While Paran in the Bible was associated with Ishmael the adjoining land of Edom was connected with Esau, the incidents of whose story are more or less mythical, but a clue to them is yielded by the word Edom which signifies red in Aramaic.

Esau was red-haired at birth. “And the first came out red, all over like a hairy garment; and they called his name Esau” (Gen. xxv. 25). Again, Esau, in exchange for his birthright, i.e. herds and flocks and precedence after his father’s death, took “very red food,” literally the “red, red thing,” which the Septuagint rendered as “fiery red” (πυῤῥοῦ). In the further development of the story, the red thing is described as a pottage of red lentils. “And Esau said to Jacob, Feed me, I pray thee, with that same red pottage; for I am faint: therefore was his name called Edom” (Gen. xxv. 30).
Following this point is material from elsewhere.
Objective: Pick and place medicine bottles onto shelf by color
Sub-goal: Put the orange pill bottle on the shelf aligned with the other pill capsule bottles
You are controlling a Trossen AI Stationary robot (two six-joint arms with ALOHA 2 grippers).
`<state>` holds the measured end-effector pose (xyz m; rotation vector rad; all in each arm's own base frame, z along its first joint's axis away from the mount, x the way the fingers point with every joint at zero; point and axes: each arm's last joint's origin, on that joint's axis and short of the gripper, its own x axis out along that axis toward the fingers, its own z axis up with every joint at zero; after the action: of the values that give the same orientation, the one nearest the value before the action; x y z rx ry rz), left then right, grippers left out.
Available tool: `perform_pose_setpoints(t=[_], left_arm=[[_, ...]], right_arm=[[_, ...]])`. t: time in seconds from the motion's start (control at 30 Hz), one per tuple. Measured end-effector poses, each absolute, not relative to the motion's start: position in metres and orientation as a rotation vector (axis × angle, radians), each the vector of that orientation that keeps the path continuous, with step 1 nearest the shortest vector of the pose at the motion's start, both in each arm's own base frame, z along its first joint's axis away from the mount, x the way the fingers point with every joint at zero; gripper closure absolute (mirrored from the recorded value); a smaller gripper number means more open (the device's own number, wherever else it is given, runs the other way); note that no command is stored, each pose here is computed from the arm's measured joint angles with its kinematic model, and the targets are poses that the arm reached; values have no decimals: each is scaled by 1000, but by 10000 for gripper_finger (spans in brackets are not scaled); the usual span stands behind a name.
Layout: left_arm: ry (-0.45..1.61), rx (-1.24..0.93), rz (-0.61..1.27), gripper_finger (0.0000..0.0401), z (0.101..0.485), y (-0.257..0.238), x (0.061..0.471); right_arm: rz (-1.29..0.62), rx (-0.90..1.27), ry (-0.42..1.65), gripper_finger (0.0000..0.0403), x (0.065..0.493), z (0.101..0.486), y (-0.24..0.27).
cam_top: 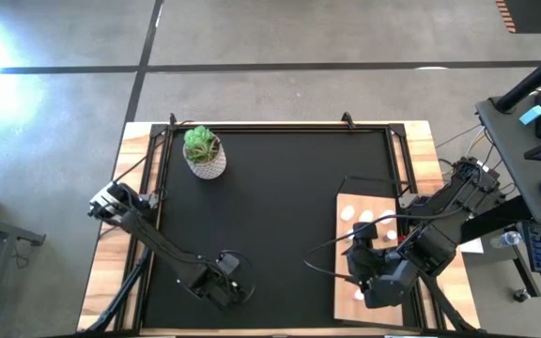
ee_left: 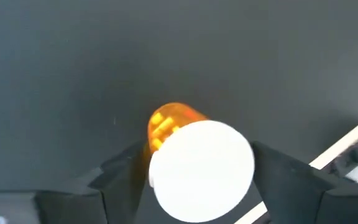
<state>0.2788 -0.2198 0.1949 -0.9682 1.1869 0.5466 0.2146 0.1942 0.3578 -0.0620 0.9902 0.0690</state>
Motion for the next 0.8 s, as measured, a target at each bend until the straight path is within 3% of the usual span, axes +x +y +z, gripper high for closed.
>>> perform_pose_setpoints(t=[0.33, 0.8], left_arm=[[1191, -966, 547, 231, 194, -213, 285], [1047, -816, 503, 214, 219, -134, 342]], right_arm=[[69, -63, 992, 136, 215, 358, 194], [63, -81, 1024, 138, 212, 356, 192]])
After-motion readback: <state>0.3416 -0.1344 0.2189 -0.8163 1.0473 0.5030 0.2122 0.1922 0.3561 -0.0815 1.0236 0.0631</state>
The hairiness of Esau has been connected with Mount Seir, a word signifying rough;[73] on the same basis the idea of redness conveyed by the word Edom, is referable to the red sandstone of the district.

The Edomites, according to the Bible, took possession of the land of Uz (Lam. iv. 21), which was the land of Job (Job i. 1). Uz was described as the son of Aram, the son of Shem (Gen. x. 23), or, according to Masudi († 957), “Aud, the son of Aram, the son of Shem.”[74]

Uz and Aud are thus identified, and in keeping with this, Septuagint described Job as dwelling in the land “Ausitis.”